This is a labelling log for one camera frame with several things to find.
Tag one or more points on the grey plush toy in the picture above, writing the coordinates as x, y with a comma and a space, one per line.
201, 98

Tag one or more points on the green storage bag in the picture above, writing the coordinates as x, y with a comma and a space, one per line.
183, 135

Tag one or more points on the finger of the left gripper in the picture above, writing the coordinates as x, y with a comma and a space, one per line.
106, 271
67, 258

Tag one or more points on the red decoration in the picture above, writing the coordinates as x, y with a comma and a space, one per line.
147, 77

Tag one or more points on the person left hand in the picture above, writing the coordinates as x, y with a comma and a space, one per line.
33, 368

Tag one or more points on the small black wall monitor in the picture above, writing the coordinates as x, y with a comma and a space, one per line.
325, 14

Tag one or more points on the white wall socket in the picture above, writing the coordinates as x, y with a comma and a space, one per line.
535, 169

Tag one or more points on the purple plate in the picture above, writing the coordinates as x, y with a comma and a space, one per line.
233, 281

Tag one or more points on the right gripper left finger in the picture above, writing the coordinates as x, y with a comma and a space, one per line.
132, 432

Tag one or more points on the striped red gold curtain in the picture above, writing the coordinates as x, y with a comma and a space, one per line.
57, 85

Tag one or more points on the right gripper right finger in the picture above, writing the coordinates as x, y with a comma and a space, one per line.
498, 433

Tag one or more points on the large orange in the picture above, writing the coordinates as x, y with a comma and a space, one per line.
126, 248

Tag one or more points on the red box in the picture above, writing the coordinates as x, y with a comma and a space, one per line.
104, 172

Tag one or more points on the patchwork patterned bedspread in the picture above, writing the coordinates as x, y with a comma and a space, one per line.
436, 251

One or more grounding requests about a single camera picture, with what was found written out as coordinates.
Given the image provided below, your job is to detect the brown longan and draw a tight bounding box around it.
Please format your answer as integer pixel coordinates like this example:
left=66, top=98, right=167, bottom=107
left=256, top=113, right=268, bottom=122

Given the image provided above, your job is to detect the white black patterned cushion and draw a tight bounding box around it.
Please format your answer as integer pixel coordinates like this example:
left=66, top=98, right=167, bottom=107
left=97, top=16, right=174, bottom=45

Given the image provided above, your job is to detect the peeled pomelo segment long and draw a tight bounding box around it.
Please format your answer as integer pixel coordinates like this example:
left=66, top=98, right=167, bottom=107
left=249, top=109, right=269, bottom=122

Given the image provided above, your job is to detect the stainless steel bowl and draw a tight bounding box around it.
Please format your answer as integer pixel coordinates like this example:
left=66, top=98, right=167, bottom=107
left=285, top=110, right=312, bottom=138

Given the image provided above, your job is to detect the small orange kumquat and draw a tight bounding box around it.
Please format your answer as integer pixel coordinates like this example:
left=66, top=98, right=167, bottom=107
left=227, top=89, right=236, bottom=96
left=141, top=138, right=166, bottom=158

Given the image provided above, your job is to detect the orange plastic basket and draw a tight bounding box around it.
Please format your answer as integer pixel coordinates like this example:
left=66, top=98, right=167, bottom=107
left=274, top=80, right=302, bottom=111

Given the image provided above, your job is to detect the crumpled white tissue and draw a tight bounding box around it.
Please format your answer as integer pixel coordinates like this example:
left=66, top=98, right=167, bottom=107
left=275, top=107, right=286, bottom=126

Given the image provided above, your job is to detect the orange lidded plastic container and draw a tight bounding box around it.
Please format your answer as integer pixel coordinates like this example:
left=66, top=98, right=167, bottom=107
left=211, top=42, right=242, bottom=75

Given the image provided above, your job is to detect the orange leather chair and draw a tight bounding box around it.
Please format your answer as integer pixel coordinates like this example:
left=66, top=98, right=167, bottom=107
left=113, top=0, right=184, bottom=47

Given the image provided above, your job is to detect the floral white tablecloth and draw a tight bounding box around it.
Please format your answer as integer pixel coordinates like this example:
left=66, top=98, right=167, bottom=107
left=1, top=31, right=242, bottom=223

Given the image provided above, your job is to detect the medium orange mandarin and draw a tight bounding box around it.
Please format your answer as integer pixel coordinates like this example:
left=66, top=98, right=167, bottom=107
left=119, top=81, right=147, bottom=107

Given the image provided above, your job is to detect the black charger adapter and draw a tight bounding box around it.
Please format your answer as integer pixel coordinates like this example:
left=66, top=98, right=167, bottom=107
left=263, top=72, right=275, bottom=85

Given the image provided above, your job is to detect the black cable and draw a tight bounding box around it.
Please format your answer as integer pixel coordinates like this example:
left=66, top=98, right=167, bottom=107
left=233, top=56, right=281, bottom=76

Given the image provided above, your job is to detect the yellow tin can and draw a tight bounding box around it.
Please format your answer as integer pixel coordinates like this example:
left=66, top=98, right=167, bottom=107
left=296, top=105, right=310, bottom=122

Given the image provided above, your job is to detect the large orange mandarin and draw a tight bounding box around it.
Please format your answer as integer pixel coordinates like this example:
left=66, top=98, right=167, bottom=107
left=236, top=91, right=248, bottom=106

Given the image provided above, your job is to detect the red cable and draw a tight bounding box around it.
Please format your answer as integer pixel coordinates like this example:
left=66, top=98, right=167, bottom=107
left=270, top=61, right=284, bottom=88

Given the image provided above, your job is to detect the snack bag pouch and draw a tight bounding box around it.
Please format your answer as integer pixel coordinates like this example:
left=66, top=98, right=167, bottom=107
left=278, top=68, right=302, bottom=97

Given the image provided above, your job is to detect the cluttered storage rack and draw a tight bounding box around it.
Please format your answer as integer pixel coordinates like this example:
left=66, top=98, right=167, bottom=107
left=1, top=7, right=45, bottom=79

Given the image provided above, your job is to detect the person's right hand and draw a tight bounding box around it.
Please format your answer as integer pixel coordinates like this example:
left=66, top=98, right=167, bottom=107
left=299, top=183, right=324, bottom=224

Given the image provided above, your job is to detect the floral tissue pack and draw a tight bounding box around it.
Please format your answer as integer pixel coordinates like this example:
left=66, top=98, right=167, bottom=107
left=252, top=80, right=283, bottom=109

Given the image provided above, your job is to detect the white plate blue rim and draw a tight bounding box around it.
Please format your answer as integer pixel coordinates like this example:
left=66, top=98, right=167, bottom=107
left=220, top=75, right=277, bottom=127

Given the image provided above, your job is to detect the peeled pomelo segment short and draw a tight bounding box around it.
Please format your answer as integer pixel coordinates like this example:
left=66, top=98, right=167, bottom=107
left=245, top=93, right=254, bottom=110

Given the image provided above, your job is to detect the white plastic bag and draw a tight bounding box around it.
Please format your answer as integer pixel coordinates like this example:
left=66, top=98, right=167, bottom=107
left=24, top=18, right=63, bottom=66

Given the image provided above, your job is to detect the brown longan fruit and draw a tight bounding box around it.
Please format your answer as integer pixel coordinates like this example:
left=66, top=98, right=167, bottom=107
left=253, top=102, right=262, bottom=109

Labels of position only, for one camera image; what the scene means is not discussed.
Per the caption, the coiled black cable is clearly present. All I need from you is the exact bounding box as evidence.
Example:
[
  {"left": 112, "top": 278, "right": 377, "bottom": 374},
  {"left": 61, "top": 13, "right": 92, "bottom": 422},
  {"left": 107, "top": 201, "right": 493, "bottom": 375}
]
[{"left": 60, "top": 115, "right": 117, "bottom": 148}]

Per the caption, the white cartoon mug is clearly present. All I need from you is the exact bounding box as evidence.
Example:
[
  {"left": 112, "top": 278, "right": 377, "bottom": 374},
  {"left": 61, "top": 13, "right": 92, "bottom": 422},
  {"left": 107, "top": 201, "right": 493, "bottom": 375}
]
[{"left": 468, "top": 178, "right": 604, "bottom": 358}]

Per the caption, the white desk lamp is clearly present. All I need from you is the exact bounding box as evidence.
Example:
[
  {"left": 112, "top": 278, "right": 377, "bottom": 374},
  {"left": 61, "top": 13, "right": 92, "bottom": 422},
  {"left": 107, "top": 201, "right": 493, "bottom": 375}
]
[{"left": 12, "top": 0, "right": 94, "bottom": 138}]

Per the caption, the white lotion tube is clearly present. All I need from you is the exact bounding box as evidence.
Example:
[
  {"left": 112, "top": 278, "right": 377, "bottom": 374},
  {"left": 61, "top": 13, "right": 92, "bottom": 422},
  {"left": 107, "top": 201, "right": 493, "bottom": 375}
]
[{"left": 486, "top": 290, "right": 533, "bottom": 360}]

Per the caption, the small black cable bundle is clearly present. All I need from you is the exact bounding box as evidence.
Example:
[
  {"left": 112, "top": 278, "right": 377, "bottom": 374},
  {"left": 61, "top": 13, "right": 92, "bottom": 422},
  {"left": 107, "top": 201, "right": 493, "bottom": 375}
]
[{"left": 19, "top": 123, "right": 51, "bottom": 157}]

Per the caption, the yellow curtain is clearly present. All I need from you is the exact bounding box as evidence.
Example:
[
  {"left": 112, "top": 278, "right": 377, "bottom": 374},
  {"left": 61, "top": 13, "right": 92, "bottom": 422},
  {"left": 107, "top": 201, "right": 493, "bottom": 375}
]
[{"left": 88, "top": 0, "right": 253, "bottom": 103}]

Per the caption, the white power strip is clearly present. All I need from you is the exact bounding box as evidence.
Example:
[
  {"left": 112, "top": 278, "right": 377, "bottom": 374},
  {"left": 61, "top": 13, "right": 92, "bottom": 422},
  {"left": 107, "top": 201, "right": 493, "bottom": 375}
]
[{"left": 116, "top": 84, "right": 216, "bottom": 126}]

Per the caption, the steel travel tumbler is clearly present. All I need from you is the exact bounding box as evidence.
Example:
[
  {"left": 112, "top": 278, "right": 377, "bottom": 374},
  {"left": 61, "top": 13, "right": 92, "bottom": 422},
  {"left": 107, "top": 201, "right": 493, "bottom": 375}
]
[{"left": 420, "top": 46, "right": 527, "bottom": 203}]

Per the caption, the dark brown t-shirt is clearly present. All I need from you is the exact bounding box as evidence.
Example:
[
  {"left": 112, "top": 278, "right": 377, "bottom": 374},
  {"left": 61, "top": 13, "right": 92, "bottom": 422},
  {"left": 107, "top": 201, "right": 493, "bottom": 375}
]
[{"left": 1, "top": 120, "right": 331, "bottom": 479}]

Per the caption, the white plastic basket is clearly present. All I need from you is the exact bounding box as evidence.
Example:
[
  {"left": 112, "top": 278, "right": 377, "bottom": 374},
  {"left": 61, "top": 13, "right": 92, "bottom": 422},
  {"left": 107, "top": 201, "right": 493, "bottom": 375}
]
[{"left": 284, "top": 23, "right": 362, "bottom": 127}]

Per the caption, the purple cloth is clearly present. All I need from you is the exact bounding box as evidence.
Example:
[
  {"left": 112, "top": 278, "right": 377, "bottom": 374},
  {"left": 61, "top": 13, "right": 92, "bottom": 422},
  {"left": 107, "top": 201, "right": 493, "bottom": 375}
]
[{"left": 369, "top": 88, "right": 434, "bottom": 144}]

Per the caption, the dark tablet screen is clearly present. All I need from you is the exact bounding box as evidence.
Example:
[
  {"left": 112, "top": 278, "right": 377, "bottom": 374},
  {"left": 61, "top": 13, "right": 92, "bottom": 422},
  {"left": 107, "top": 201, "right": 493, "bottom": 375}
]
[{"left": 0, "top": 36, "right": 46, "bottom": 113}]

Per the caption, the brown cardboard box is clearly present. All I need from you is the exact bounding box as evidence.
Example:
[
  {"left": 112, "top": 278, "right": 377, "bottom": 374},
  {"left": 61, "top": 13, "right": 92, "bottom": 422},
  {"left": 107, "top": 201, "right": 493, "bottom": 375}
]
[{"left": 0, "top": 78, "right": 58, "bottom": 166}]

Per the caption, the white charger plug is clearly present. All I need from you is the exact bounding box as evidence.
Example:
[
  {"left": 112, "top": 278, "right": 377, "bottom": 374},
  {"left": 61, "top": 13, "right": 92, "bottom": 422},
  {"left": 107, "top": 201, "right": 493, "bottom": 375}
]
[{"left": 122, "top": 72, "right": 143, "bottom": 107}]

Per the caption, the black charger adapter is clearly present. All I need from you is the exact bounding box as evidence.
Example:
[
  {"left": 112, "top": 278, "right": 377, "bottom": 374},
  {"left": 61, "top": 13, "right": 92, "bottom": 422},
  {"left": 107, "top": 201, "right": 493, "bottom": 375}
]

> _PROBLEM DESCRIPTION_: In the entries above, how many lines hold the word "pomelo"? State the number and nothing else.

> _RESPONSE BOX_: 2